Climate impact of air traffic emissions in dependency of the emission location and altitude

2009 
Within the present work, the dependency of air traffic climate effects with respect to the emission location and altitude is investigated by means of the three-dimensional chemistry-climate-model ECHAM4.L39(DLR)/CHEM/ATTILA. Numerous simulations employing idealized aircraft-like emissions are carried out to systematically study effects of air traffic on contrail coverage, water vapour, ozone and methane and air traffic induced radiative forcing with respect to the emission location and altitude. For the composition of present day air traffic emissions, the overall radiative forcing from non-CO2 effects increases strongly with emission altitude and slightly from the extra-tropics to the tropics, with the largest potential contributions resulting from ozone and stratospheric water vapour.
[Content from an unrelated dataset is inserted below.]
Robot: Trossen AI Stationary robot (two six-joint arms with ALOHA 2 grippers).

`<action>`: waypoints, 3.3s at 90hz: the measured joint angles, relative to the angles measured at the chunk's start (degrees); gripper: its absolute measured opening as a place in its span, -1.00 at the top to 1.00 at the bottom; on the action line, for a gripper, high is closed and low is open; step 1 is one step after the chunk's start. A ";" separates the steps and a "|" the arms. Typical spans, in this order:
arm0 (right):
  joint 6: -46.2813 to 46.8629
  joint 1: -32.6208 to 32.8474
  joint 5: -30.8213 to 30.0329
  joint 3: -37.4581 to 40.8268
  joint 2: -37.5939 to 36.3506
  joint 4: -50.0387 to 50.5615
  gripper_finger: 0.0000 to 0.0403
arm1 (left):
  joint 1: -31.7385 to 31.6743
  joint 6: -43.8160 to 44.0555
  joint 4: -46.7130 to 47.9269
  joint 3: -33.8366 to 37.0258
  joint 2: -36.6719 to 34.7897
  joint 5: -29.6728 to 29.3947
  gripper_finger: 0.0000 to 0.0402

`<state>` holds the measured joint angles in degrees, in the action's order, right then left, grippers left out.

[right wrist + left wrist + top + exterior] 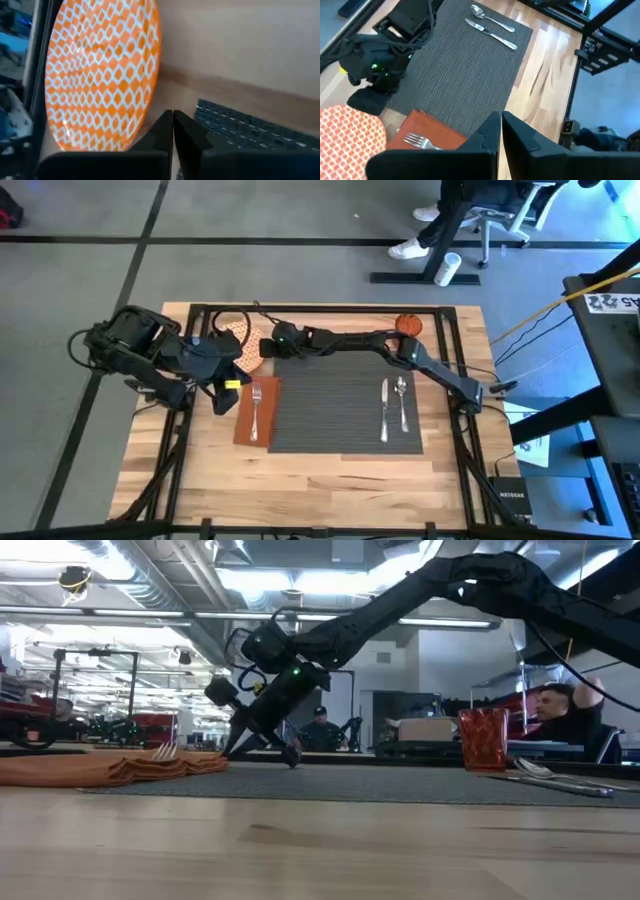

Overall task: Set table place
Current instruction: Put the orange plate on the gray tablemat to the left of the silver fork

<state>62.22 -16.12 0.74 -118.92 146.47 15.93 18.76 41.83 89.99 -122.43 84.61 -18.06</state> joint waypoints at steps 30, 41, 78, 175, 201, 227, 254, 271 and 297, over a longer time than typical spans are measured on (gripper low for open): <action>-18.75 -0.49 -0.32 -10.22 -5.08 16.11 1.00 | -0.04 3.74 -0.02 7.67 0.16 -9.23 1.00; -23.60 -2.29 -2.66 -13.39 -7.01 23.92 1.00 | -0.04 4.31 0.02 6.37 -0.27 -12.94 1.00; -33.50 -8.85 -5.58 -15.03 -20.08 29.65 1.00 | -0.68 3.10 0.00 5.83 -2.12 -18.17 1.00; -41.78 6.64 -16.44 -15.08 -51.11 52.81 1.00 | -31.89 -7.36 -15.53 39.73 -2.12 1.77 1.00; -41.05 12.41 -19.77 -15.05 -51.23 53.13 1.00 | -39.44 -6.74 -25.00 53.76 -2.12 2.91 1.00; -38.36 16.03 -23.96 -15.06 -51.23 53.20 1.00 | -46.95 -6.01 -40.04 67.30 -2.09 5.26 1.00; -36.58 18.14 -25.80 -15.06 -51.21 53.26 1.00 | -54.45 -6.88 -50.04 75.90 -2.09 6.49 1.00; -35.45 18.14 -26.58 -15.06 -51.21 53.53 1.00 | -56.80 -7.69 -55.15 78.40 -0.56 7.66 1.00; -35.43 18.03 -27.20 -15.06 -51.19 54.52 1.00 | -57.66 -10.40 -61.34 78.45 7.72 10.37 1.00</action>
<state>26.79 1.91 -26.46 -133.98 95.29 70.45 -38.89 31.43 28.65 -43.97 92.34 -7.69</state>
The results of these idealized simulations are used to test whether the climate impact of a realistic air traffic inventory can be reconstructed by linearly recombining these pre-calculated idealized data. This methodology may be particularly useful for the optimization of flight paths with respect to minimum climate impact, as this off-line reconstruction of air traffic perturbations could bypass time consuming global three-dimensional simulations. Perturbations determined by the linear recombination indeed compare well with effects determined by comprehensive chemistry-climate-model simulations. Furthermore, the findings indicate a high potential to reduce non-CO2 air traffic climate effects through optimized flight routing.